#### [Problem to solve]
A faithful copy is needed. Set down all of the data below exactly.

#### [Information supplied]
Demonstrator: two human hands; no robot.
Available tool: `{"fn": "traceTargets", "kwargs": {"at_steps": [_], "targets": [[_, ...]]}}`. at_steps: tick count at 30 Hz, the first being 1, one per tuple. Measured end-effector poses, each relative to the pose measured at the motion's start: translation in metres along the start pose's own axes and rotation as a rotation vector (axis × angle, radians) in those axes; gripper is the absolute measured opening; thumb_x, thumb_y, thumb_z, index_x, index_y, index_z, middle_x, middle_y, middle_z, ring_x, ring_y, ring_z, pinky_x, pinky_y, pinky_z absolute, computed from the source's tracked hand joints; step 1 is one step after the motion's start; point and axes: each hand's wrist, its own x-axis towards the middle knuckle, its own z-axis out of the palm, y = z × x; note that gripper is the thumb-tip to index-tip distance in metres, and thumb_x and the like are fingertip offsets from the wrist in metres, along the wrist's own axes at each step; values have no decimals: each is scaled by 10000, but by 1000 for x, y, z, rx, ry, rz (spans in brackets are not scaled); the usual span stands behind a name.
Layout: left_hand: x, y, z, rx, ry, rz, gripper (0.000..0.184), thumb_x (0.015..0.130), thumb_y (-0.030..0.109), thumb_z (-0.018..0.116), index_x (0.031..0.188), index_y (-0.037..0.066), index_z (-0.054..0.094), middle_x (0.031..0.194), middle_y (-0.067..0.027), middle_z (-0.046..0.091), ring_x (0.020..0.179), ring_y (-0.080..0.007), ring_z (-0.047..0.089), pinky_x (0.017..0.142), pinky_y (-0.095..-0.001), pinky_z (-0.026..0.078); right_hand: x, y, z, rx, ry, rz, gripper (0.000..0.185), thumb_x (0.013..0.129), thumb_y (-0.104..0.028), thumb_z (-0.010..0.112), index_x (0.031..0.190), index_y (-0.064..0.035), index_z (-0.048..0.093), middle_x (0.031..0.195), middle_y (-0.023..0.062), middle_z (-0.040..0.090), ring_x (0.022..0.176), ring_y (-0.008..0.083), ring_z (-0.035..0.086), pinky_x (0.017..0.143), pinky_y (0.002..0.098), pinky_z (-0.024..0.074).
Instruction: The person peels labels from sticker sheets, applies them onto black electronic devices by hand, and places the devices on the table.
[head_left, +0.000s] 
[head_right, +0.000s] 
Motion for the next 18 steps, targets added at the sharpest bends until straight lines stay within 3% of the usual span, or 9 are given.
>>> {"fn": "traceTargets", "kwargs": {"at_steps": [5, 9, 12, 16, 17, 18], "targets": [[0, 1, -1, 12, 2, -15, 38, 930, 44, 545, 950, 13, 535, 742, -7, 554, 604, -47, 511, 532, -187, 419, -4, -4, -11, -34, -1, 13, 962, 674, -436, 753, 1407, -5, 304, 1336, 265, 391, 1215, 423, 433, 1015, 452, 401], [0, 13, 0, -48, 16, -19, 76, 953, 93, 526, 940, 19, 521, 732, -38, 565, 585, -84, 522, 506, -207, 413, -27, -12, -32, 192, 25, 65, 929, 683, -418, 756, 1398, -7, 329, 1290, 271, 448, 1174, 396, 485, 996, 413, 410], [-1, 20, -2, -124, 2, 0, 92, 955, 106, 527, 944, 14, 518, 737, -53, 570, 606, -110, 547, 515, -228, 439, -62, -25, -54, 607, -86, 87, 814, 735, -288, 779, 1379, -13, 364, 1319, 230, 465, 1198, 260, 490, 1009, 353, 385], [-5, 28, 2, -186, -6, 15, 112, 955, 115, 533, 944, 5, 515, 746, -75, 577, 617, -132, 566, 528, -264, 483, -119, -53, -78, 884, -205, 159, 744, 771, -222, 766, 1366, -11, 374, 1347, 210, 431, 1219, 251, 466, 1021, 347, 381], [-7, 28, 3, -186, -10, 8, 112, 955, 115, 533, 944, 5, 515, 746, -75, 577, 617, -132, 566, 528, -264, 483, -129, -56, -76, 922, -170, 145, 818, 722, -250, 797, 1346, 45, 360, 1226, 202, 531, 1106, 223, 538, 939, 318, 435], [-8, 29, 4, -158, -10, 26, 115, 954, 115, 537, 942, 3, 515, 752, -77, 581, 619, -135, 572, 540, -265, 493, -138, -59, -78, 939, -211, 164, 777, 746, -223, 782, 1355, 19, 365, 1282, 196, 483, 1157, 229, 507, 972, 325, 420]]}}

#### [Result for this exercise]
Demonstrator: two human hands; no robot.
Available tool: `{"fn": "traceTargets", "kwargs": {"at_steps": [_], "targets": [[_, ...]]}}`. at_steps: tick count at 30 Hz, the first being 1, one per tuple. Measured end-effector poses, each relative to the pose measured at the motion's start: translation in metres along the start pose's own axes and rotation as a rotation vector (axis × angle, radians) in those axes; gripper is the absolute measured opening; thumb_x, thumb_y, thumb_z, index_x, index_y, index_z, middle_x, middle_y, middle_z, ring_x, ring_y, ring_z, pinky_x, pinky_y, pinky_z absolute, computed from the source's tracked hand joints; step 1 is one step after the motion's start; point and axes: each hand's wrist, its own x-axis towards the middle knuckle, its own z-axis out of the palm, y = z × x; note that gripper is the thumb-tip to index-tip distance in metres, and thumb_x and the like are fingertip offsets from the wrist in metres, along the wrist's own axes at each step; values have no decimals: each is scaled by 10000, but by 1000 for x, y, z, rx, ry, rz (spans in brackets are not scaled); the usual span stands behind a name.
Layout: left_hand: x, y, z, rx, ry, rz, gripper (0.000..0.184), thumb_x (0.015..0.130), thumb_y (-0.030..0.109), thumb_z (-0.018..0.116), index_x (0.031..0.188), index_y (-0.037..0.066), index_z (-0.054..0.094), middle_x (0.031..0.194), middle_y (-0.067..0.027), middle_z (-0.046..0.091), ring_x (0.020..0.179), ring_y (-0.080..0.007), ring_z (-0.047..0.089), pinky_x (0.017..0.142), pinky_y (-0.095..-0.001), pinky_z (-0.026..0.078); right_hand: x, y, z, rx, ry, rz, gripper (0.000..0.185), thumb_x (0.013..0.129), thumb_y (-0.104..0.028), thumb_z (-0.010..0.112), index_x (0.031..0.190), index_y (-0.064..0.035), index_z (-0.048..0.093), middle_x (0.031..0.195), middle_y (-0.023..0.062), middle_z (-0.040..0.090), ring_x (0.022..0.176), ring_y (-0.008..0.083), ring_z (-0.035..0.086), pinky_x (0.017..0.143), pinky_y (0.002..0.098), pinky_z (-0.024..0.074).
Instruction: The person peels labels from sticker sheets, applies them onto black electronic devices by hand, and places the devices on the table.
[head_left, +0.000s] 
[head_right, +0.000s] 
Motion for the next 18 steps, targets added at the sharpest bends until straight lines stay within 3% of the usual span, or 9 are given.
>>> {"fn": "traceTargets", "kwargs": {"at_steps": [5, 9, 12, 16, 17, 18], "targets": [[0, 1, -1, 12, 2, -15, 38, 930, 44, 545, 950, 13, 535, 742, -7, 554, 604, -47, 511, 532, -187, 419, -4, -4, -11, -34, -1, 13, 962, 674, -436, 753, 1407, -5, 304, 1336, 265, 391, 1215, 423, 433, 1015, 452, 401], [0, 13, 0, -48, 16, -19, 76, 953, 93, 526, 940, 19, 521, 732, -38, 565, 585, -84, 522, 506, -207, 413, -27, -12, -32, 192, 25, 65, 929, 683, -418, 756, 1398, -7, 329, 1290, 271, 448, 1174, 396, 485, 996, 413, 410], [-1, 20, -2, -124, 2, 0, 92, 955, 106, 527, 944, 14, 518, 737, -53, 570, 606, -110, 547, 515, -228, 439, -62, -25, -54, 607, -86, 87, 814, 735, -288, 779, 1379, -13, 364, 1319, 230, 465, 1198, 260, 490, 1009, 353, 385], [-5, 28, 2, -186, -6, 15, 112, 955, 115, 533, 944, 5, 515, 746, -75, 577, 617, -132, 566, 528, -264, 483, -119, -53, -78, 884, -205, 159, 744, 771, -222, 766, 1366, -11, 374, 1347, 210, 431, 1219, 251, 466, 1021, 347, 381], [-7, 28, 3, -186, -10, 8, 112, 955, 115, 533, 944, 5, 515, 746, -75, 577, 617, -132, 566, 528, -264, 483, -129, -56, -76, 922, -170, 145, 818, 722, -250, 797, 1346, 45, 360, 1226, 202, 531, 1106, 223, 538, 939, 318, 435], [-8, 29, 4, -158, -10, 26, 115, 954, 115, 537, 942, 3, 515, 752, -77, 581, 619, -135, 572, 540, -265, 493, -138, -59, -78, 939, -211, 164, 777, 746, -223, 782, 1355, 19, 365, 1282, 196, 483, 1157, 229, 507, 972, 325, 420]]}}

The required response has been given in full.